▸ **PROBLEM TO SOLVE**:
Copy out the entire listing precisely.
· · ·
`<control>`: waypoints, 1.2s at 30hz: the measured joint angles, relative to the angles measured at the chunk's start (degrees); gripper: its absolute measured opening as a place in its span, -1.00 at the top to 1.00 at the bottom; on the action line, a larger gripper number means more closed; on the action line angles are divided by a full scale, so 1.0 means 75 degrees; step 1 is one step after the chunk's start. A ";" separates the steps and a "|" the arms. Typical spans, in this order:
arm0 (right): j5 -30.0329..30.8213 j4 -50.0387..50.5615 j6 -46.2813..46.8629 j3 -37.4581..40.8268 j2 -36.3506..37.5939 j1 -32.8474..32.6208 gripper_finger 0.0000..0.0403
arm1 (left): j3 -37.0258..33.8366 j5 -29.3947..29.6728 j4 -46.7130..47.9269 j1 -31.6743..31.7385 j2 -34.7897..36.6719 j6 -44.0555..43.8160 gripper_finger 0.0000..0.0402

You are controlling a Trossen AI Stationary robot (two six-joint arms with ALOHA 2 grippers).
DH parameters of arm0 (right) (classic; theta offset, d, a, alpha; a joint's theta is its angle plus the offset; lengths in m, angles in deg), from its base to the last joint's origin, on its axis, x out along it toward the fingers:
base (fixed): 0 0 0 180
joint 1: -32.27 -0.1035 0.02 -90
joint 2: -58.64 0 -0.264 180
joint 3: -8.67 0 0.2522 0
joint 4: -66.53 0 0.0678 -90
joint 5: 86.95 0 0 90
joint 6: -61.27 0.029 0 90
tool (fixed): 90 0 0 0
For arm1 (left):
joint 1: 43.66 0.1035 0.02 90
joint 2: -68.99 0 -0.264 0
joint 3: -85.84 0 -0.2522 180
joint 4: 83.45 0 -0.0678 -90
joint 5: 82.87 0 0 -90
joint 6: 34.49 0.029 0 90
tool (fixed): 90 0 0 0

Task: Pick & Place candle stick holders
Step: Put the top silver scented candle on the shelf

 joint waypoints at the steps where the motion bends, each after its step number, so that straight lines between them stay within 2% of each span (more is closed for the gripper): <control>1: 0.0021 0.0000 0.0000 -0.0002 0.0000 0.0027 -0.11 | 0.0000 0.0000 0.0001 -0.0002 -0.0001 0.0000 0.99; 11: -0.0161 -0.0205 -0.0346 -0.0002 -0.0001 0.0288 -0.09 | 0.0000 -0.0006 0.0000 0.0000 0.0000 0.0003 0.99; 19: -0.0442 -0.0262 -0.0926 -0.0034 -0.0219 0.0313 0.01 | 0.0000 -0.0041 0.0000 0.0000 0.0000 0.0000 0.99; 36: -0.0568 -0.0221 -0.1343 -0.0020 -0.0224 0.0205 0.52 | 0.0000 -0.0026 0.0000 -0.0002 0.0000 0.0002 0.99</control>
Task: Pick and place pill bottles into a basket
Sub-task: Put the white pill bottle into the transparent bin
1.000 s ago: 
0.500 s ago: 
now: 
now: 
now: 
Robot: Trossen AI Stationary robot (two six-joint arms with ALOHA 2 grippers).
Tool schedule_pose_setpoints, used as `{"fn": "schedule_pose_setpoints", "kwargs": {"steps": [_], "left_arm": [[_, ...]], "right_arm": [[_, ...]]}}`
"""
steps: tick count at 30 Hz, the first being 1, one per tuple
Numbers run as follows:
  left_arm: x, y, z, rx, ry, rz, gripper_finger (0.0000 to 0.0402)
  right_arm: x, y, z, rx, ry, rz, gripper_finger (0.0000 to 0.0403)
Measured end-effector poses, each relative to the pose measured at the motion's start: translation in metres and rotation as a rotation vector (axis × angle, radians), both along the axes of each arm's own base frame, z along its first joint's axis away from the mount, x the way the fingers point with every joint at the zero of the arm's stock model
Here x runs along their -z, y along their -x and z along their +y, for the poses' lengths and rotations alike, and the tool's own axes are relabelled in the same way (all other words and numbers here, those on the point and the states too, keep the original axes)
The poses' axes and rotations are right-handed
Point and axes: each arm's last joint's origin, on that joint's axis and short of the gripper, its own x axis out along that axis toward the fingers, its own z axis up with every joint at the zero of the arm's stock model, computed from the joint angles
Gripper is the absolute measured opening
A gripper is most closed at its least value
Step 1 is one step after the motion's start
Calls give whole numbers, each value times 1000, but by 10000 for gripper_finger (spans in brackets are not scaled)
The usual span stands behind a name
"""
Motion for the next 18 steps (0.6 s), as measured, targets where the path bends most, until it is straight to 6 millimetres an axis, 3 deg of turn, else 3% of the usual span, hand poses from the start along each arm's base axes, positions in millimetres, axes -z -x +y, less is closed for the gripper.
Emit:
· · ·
▸ **TASK RESPONSE**:
`<control>`: waypoints, 1.2s at 30hz: the measured joint angles, relative to the angles measured at the chunk's start (degrees); gripper: its absolute measured opening as a place in its span, -1.00 at the top to 1.00 at the bottom; on the action line, a larger gripper number means more closed; on the action line angles are divided by a full scale, so 1.0 means 75 degrees; step 1 is one step after the chunk's start. A ";" separates the steps and a "|" the arms. Typical spans, in this order:
arm0 (right): j5 -30.0329..30.8213 j4 -50.0387..50.5615 j6 -46.2813..46.8629 j3 -37.4581..40.8268 j2 -36.3506..37.5939 j1 -32.8474..32.6208 gripper_finger 0.0000..0.0403
arm1 (left): j3 -37.0258..33.8366 j5 -29.3947..29.6728 j4 -46.7130..47.9269 j1 -31.6743..31.7385 j2 -34.7897..36.6719 j6 -44.0555..43.8160 gripper_finger 0.0000..0.0402

You are controlling a Trossen AI Stationary robot (two six-joint arms with ALOHA 2 grippers).
DH parameters of arm0 (right) (classic; theta offset, d, a, alpha; a joint's theta is its angle plus the offset; lengths in m, angles in deg), from its base to the last joint's origin, on its axis, x out along it toward the fingers:
base (fixed): 0 0 0 180
joint 1: -32.27 -0.1035 0.02 -90
joint 2: -58.64 0 -0.264 180
joint 3: -8.67 0 0.2522 0
joint 4: -66.53 0 0.0678 -90
joint 5: 86.95 0 0 90
joint 6: -61.27 0.029 0 90
tool (fixed): 90 0 0 0
For arm1 (left):
joint 1: 43.66 0.1035 0.02 90
joint 2: -68.99 0 -0.264 0
joint 3: -85.84 0 -0.2522 180
joint 4: 83.45 0 -0.0678 -90
joint 5: 82.87 0 0 -90
joint 6: 34.49 0.029 0 90
tool (fixed): 90 0 0 0

Task: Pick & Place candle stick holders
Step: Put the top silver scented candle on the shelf

 joint waypoints at the steps where the motion bends, each after its step number, so that straight lines between them stay within 2% of each span (more is closed for the gripper): <control>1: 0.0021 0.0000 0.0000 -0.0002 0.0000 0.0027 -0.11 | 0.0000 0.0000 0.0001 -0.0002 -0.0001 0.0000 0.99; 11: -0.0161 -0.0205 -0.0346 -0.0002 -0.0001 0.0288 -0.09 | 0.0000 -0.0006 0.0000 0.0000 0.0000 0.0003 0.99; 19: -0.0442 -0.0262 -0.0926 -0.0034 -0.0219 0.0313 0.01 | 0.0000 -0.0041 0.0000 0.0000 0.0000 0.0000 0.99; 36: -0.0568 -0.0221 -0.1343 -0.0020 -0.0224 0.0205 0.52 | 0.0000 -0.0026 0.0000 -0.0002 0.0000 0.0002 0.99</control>
Task: Pick and place pill bottles into a basket
Sub-task: Put the white pill bottle into the transparent bin
1.000 s ago: 
0.500 s ago: 
now: 
now: 
now: 
Robot: Trossen AI Stationary robot (two six-joint arms with ALOHA 2 grippers).
Tool schedule_pose_setpoints, used as `{"fn": "schedule_pose_setpoints", "kwargs": {"steps": [_], "left_arm": [[_, ...]], "right_arm": [[_, ...]]}}`
"""
steps: tick count at 30 Hz, the first being 1, one per tuple
Numbers run as follows:
  left_arm: x, y, z, rx, ry, rz, gripper_finger (0.0000 to 0.0402)
  right_arm: x, y, z, rx, ry, rz, gripper_finger (0.0000 to 0.0403)
Measured end-effector poses, each relative to the pose measured at the motion's start: translation in metres and rotation as a rotation vector (axis × angle, radians), both along the axes of each arm's own base frame, z along its first joint's axis away from the mount, x the way the fingers point with every joint at the zero of the arm's stock model
Here x runs along their -z, y along their -x and z along their +y, for the poses' lengths and rotations alike, and the tool's own axes are relabelled in the same way (all other words and numbers here, those on the point and the states too, keep the original axes)
The poses' axes and rotations are right-handed
Point and axes: each arm's last joint's origin, on that joint's axis and short of the gripper, its own x axis out along that axis toward the fingers, its own z axis up with every joint at the zero of the arm's stock model, computed from the joint angles
Gripper is the absolute measured opening
A gripper is most closed at its least value
Step 1 is one step after the motion's start
Calls give whole numbers, each value times 1000, but by 10000 for gripper_finger (spans in brackets are not scaled)
The usual span stands behind a name
"""
Motion for the next 18 steps (0.6 s), as measured, targets where the path bends most, until it is straight to 6 millimetres an axis, 3 deg of turn, else 3% of the usual span, hand poses from the start along each arm's base axes, positions in millimetres, axes -z -x +y, less is closed for the gripper.
Emit:

No further response is required.